◆ What to do: Copy each line of the following data that contains "office".

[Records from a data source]
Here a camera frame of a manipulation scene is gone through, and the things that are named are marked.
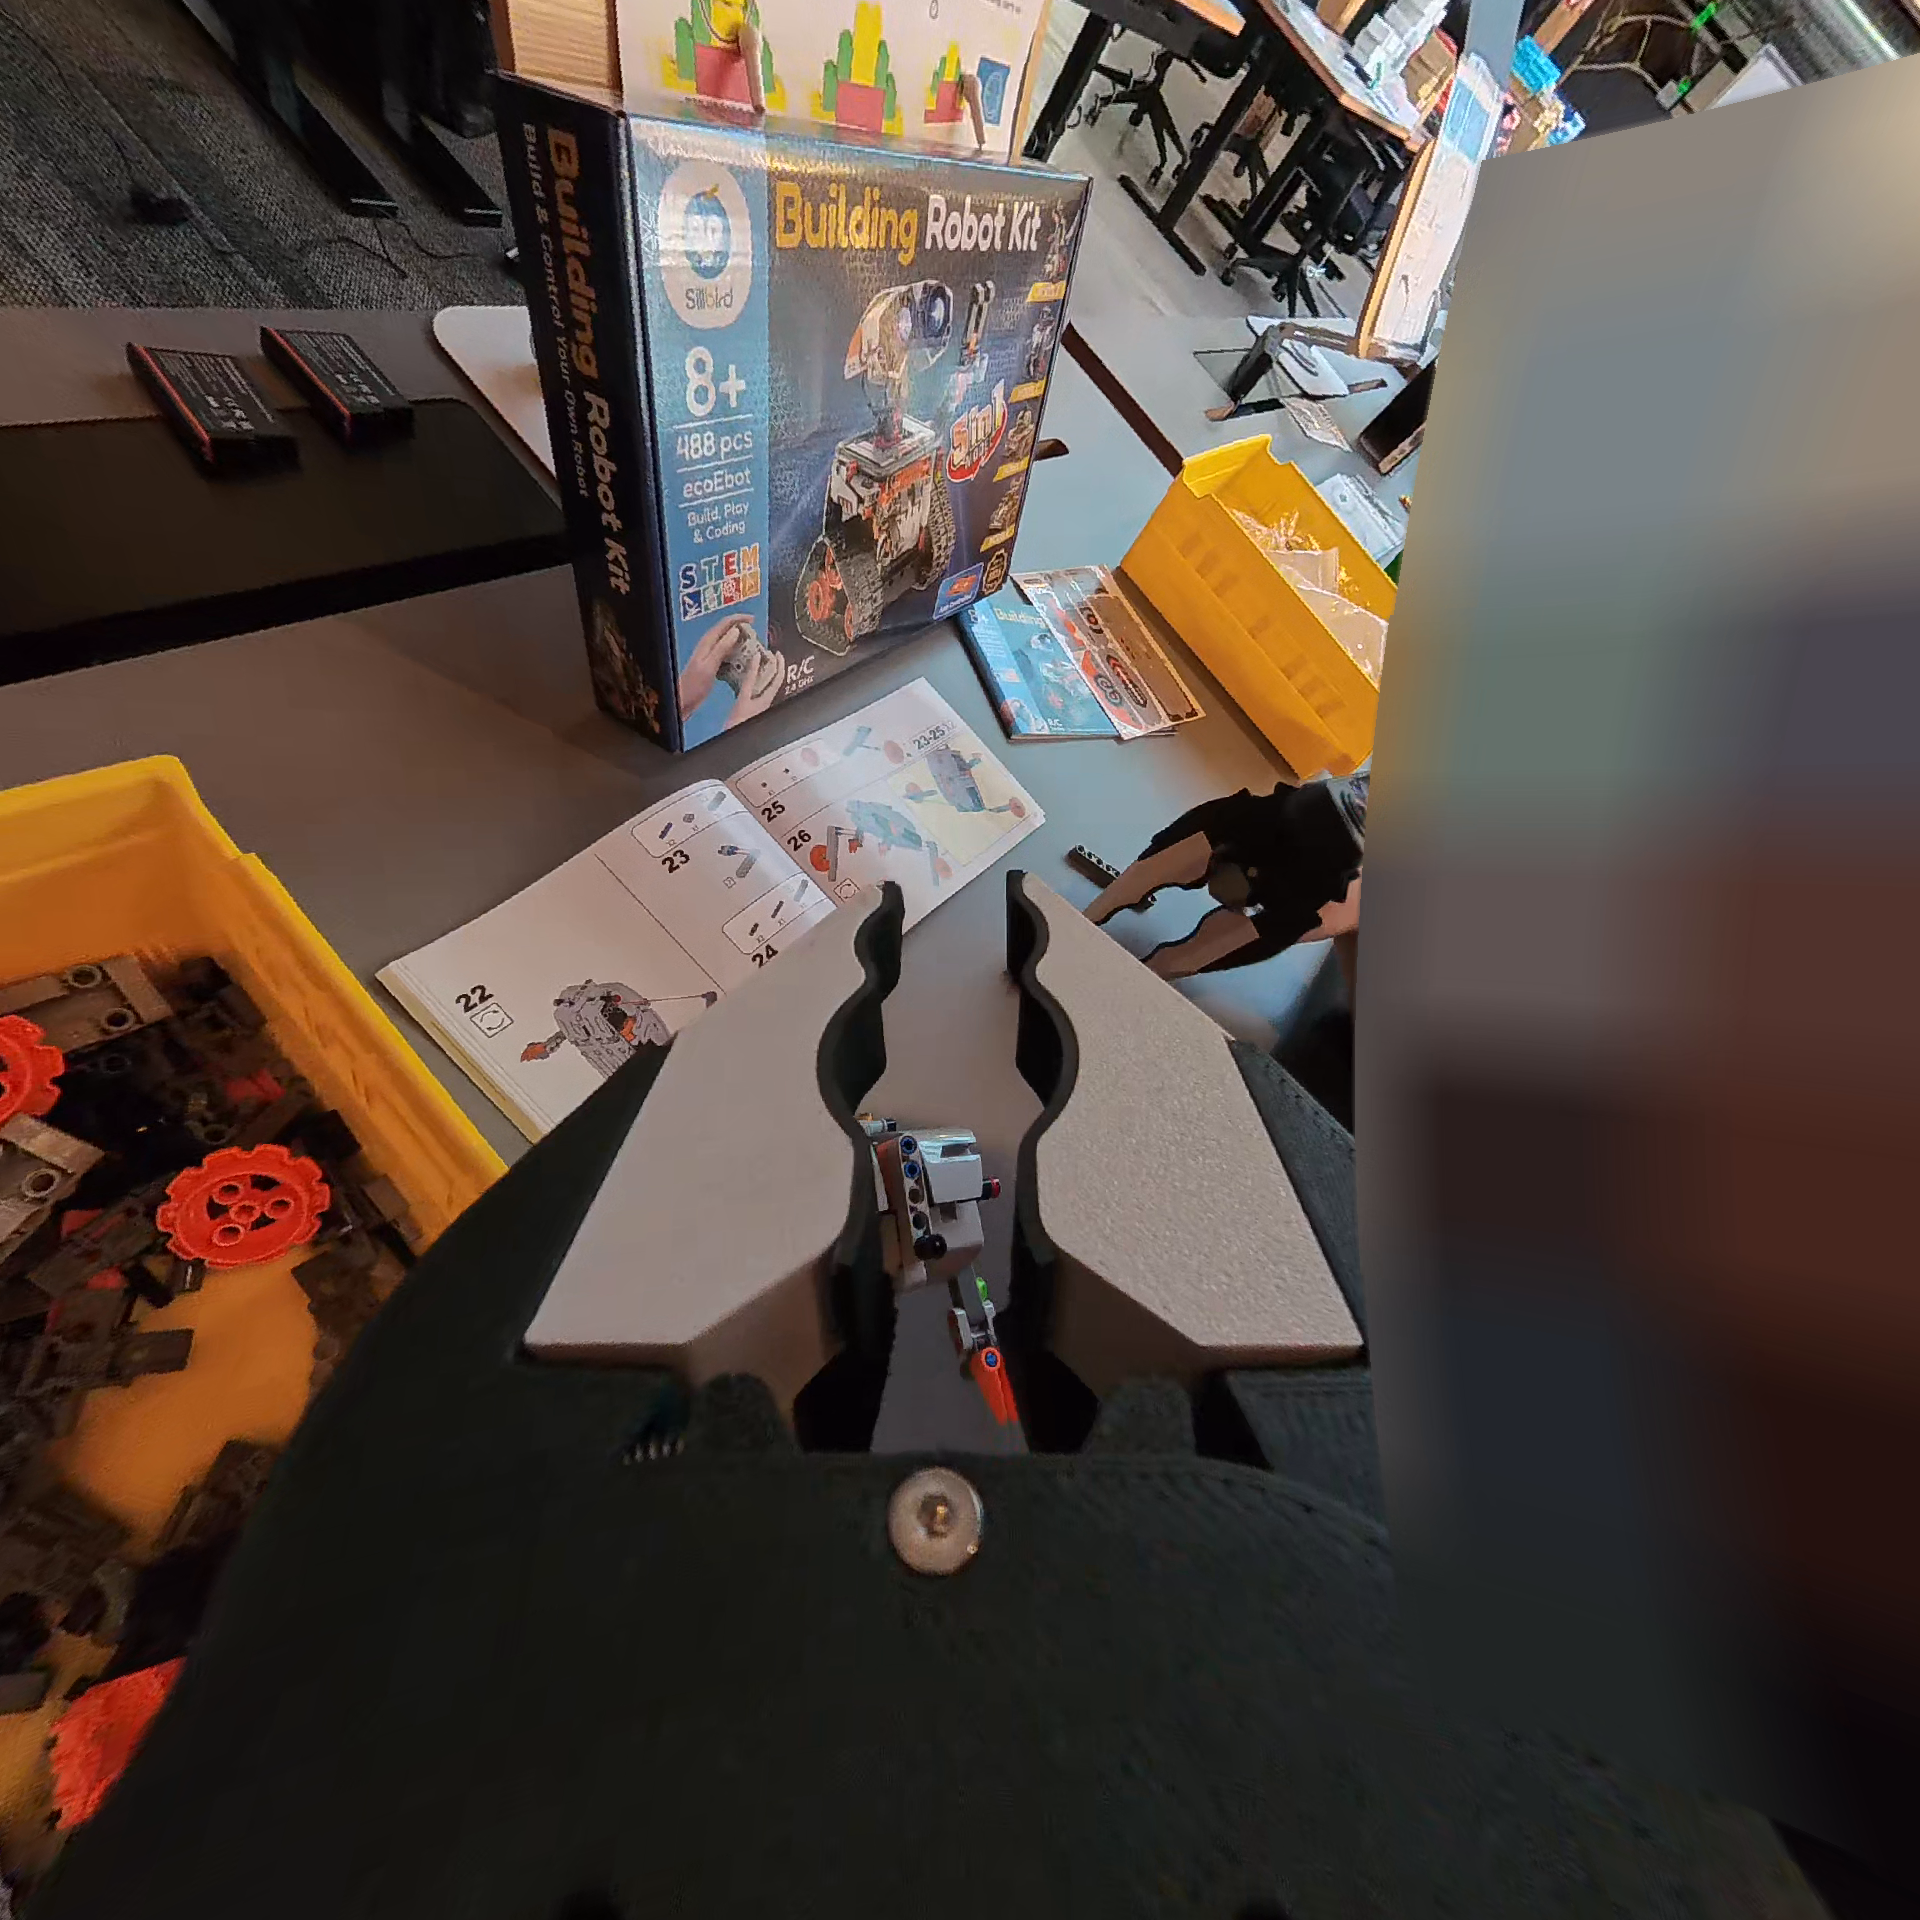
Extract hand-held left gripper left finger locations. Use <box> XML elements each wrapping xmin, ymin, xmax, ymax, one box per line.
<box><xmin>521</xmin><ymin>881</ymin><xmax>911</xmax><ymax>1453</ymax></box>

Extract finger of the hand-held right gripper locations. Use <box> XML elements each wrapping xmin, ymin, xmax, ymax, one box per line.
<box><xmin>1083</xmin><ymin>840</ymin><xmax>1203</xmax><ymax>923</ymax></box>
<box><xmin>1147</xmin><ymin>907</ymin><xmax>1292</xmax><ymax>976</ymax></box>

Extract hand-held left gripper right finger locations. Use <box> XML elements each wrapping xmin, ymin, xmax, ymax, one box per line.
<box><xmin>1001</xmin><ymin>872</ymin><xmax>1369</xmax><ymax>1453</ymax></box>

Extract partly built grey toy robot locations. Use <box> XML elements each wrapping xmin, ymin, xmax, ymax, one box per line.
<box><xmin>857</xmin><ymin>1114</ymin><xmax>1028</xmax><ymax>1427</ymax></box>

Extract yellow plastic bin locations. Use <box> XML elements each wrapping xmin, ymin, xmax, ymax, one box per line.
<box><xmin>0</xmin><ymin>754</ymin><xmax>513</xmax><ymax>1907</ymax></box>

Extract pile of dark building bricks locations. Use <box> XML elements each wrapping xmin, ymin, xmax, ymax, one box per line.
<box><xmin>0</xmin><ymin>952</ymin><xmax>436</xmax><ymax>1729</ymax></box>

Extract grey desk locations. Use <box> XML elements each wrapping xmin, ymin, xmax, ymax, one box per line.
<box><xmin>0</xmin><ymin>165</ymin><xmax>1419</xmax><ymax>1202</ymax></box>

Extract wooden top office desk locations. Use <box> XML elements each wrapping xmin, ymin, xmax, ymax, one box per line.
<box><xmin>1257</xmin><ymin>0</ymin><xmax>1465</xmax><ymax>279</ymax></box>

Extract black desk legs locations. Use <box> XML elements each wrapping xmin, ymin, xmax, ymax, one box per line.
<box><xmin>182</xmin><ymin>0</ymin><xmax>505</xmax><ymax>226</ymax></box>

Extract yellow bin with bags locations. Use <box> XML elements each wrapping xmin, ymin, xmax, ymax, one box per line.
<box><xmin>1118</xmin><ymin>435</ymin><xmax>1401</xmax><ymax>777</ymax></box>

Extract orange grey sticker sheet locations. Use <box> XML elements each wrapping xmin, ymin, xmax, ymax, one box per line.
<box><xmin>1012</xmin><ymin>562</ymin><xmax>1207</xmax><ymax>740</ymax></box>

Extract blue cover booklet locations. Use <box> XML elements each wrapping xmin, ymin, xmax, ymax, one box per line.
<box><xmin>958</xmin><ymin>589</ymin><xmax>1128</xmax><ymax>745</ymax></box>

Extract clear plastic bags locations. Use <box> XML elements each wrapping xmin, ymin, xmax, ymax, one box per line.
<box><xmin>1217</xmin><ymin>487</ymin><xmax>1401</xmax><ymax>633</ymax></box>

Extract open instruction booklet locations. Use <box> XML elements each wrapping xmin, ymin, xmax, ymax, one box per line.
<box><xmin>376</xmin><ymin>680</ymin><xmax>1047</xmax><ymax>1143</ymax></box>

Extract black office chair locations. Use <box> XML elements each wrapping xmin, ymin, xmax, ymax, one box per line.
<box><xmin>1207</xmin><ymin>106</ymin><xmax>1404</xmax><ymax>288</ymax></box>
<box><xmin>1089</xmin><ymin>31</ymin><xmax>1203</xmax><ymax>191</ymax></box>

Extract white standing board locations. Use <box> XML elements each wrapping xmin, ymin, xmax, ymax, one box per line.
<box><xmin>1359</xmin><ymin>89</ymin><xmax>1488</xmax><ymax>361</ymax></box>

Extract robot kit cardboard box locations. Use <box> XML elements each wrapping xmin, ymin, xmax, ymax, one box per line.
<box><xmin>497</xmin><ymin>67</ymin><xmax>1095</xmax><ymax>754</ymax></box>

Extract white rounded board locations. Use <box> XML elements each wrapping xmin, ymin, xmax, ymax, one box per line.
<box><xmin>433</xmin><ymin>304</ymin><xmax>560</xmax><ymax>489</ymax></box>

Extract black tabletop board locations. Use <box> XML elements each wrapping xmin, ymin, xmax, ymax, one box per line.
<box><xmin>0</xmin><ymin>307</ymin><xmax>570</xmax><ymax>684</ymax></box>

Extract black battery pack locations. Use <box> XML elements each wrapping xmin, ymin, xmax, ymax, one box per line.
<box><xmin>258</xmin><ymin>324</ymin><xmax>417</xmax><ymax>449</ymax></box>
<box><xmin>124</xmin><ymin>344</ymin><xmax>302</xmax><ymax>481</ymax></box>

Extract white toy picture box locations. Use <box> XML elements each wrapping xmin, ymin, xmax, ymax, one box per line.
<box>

◆ Result of the exercise:
Extract wooden top office desk locations. Use <box> XML elements each wrapping xmin, ymin, xmax, ymax, one box per line.
Extract black office chair locations. Use <box> XML elements each wrapping xmin, ymin, xmax, ymax, one box per line.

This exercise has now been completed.